[SOURCE MATERIAL]
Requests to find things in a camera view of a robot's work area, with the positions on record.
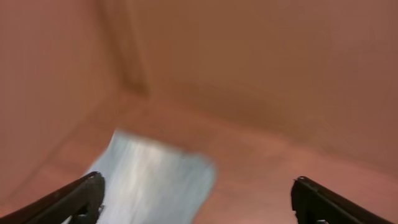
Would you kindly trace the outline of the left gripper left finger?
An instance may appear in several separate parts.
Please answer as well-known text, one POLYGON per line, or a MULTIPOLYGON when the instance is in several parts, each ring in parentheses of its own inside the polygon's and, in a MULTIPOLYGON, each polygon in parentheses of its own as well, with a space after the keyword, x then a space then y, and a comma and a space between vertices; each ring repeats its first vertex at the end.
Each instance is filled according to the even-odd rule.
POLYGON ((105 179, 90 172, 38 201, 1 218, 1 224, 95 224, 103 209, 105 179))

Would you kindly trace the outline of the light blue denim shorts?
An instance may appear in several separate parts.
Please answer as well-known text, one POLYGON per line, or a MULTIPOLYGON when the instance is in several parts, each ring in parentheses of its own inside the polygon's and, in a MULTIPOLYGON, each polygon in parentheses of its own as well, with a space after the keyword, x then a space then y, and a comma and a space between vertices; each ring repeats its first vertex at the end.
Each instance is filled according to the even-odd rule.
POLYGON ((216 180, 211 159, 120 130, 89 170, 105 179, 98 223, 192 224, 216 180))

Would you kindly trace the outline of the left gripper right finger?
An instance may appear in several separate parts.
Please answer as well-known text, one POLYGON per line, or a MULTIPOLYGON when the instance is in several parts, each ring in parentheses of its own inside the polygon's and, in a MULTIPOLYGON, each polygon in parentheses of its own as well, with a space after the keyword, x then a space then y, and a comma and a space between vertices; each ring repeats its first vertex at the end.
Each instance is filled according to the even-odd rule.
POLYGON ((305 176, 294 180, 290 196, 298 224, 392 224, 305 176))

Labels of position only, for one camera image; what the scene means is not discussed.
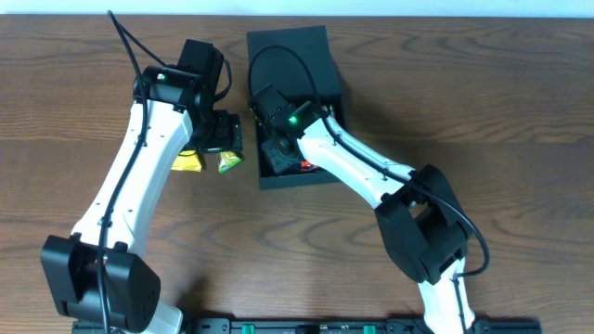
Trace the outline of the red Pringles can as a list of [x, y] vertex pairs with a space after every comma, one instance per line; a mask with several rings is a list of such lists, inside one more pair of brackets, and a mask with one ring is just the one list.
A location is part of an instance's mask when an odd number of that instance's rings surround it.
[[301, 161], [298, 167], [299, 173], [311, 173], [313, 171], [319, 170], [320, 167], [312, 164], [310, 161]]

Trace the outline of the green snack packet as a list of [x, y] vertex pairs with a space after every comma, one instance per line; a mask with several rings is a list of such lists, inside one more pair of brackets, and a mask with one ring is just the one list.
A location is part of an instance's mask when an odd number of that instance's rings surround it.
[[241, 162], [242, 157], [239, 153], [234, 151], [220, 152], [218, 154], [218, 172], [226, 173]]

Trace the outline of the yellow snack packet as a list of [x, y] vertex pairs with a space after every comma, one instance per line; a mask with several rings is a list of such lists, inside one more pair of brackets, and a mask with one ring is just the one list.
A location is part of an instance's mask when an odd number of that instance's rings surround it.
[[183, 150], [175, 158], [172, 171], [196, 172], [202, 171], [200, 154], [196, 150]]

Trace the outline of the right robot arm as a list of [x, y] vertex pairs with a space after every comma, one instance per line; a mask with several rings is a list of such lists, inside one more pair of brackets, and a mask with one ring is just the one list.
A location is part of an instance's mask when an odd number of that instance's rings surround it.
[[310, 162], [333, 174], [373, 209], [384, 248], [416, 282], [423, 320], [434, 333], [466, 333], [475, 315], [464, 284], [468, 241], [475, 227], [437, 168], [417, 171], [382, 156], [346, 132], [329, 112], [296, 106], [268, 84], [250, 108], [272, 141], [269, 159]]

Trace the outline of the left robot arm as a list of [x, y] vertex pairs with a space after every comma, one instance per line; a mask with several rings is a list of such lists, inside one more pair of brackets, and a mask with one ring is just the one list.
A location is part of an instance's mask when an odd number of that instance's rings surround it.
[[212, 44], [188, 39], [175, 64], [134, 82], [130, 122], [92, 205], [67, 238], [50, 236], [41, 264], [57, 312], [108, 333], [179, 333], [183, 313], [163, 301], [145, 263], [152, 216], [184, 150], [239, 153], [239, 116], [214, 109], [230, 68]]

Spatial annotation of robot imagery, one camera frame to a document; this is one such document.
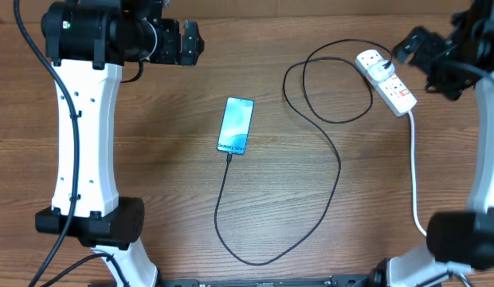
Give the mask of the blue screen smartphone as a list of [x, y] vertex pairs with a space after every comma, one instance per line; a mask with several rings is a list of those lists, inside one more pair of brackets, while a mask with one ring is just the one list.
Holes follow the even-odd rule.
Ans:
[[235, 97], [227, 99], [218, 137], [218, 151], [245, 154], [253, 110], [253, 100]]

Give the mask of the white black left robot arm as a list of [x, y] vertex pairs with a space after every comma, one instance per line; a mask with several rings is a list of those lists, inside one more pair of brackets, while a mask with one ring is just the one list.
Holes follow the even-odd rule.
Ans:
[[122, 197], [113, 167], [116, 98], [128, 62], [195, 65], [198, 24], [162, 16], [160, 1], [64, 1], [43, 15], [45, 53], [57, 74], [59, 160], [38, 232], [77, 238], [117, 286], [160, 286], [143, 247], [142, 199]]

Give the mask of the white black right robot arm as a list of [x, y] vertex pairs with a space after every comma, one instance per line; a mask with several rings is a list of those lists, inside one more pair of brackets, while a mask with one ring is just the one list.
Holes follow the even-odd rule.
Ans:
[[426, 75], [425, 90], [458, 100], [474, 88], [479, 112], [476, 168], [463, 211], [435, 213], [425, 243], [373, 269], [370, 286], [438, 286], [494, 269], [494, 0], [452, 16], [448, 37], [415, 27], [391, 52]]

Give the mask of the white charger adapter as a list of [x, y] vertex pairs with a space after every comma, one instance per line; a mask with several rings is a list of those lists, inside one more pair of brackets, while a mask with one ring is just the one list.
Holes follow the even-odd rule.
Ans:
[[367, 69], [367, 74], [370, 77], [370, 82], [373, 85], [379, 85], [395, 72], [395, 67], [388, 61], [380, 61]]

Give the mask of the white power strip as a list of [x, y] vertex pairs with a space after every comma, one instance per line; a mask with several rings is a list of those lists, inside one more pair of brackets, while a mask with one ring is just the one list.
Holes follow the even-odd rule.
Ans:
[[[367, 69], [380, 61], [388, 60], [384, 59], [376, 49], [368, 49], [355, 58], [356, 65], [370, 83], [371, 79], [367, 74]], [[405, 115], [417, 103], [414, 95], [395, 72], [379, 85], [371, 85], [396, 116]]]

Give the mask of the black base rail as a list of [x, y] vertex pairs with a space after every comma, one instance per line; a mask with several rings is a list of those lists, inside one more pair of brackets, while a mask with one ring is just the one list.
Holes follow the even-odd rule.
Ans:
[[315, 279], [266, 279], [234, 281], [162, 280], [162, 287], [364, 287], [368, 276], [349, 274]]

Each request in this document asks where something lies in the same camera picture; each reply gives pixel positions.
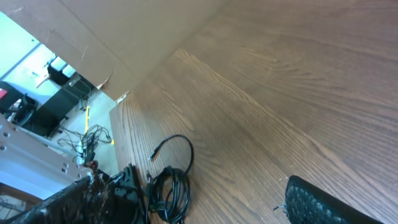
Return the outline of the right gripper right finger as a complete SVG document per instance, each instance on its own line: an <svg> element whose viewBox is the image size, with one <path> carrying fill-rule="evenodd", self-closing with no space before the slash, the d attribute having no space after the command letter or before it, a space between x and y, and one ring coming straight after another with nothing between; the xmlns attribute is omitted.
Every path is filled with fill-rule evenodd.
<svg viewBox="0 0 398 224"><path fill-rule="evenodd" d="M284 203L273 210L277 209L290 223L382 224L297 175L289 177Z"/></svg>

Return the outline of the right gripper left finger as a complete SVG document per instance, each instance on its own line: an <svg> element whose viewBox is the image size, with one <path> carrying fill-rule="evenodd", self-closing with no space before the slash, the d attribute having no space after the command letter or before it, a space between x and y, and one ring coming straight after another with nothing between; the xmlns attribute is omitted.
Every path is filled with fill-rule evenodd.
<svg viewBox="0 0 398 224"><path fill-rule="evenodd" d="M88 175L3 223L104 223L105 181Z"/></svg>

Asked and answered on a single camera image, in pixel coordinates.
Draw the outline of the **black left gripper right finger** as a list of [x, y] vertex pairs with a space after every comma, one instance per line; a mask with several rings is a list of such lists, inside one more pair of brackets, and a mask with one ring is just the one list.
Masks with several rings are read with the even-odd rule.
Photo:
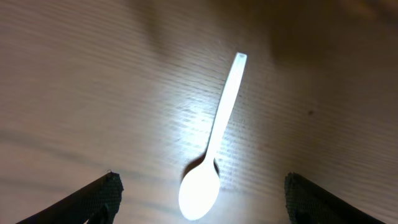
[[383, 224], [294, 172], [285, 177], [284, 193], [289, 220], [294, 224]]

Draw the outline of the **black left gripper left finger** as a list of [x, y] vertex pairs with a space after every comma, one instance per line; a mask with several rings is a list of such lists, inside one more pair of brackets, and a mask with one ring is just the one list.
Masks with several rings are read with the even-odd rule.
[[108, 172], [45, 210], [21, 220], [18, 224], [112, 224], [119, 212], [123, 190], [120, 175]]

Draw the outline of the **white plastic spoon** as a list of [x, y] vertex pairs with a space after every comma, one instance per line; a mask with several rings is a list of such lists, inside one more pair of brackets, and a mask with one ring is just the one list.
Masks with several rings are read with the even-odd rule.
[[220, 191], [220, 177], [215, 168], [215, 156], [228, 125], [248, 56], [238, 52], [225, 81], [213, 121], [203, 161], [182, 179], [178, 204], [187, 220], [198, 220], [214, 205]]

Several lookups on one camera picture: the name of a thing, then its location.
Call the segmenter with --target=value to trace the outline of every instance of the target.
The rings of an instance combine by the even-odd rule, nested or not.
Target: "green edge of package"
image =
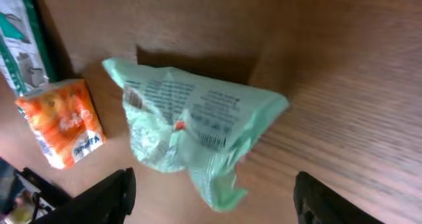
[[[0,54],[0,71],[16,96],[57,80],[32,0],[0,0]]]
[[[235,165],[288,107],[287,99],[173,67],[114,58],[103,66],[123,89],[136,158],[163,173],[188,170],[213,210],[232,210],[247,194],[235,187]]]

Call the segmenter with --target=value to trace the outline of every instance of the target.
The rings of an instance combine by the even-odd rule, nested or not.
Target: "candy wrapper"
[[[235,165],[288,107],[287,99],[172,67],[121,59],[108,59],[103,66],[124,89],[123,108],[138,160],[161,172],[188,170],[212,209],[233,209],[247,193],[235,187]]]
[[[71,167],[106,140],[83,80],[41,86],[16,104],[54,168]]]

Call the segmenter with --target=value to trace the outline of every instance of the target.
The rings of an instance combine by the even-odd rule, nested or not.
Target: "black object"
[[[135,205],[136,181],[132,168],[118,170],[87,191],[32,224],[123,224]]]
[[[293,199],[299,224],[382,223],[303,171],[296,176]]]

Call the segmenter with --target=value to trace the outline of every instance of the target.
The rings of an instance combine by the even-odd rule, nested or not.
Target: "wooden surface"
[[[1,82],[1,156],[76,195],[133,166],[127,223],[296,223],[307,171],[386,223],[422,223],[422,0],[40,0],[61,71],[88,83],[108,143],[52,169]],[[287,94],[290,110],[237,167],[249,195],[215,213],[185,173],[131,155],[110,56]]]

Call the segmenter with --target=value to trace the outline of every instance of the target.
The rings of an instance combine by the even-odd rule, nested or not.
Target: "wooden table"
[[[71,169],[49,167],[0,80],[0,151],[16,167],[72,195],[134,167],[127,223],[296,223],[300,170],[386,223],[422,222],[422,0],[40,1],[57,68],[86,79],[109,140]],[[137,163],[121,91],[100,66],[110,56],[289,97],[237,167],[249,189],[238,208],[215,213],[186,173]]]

[YOUR INSTRUCTIONS] Keep both end lines and retype everything in the records above from the line containing "Give the mask of the white charger" through the line containing "Give the mask of the white power", exactly, with nothing else.

[RESULT OF THIS EXERCISE]
Give the mask of the white charger adapter as a list of [x, y] vertex pairs with a space after every comma, one instance per line; a mask with several rings is a list of those lists, inside one more pair of brackets, while a mask with one ring is just the one list.
Holes follow the even-odd rule.
Ans:
[[367, 69], [367, 74], [370, 77], [370, 82], [373, 85], [379, 85], [395, 72], [395, 67], [388, 61], [380, 61]]

Give the mask of the white power strip as a list of [x, y] vertex pairs with a space after every comma, one instance per line; a mask with several rings is a list of those lists, inside one more pair of brackets, while a mask with one ring is just the one list.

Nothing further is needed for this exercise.